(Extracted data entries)

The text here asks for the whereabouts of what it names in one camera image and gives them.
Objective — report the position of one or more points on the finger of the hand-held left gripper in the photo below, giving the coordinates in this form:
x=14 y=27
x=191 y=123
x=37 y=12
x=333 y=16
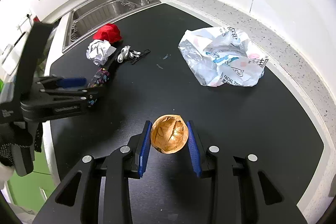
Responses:
x=78 y=95
x=73 y=82

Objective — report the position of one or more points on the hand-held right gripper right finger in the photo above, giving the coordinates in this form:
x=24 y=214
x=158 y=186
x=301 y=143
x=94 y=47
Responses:
x=193 y=150

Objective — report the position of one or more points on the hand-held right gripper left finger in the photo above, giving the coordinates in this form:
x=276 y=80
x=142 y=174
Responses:
x=145 y=150

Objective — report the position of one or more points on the dark patterned box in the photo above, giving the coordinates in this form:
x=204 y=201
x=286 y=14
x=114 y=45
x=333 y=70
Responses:
x=101 y=77

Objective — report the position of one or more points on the walnut shell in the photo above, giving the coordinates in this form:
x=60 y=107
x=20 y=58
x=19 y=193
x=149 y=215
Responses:
x=169 y=134

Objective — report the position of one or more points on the person's left hand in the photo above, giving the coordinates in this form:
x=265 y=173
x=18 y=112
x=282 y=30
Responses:
x=6 y=150

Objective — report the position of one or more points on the crumpled paper ball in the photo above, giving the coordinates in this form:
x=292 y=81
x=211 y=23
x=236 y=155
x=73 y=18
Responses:
x=98 y=52

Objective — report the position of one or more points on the black counter mat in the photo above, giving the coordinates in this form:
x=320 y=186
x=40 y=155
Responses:
x=210 y=113

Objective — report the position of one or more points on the red crumpled cloth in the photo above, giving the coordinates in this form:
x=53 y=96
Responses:
x=110 y=32

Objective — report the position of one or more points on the stainless steel sink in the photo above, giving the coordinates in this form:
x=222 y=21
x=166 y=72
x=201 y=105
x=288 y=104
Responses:
x=86 y=16

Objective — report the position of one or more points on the crumpled plastic wrapper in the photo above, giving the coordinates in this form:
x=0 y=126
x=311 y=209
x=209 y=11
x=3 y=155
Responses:
x=204 y=61

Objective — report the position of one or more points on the white wall socket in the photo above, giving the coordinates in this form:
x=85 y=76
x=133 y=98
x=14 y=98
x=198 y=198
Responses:
x=26 y=18

EXERCISE OBJECTIVE:
Find the lines in the data that include "left", then copy each of them.

EXERCISE SOLUTION:
Objective — report the position of one or more points on the finger of the hand-held left gripper in the photo below, giving the coordinates in this form:
Objective — report the position of one or more points on the hand-held right gripper left finger in the photo above, giving the coordinates in this form:
Objective — report the position of one or more points on the person's left hand in the photo above, giving the coordinates in this form:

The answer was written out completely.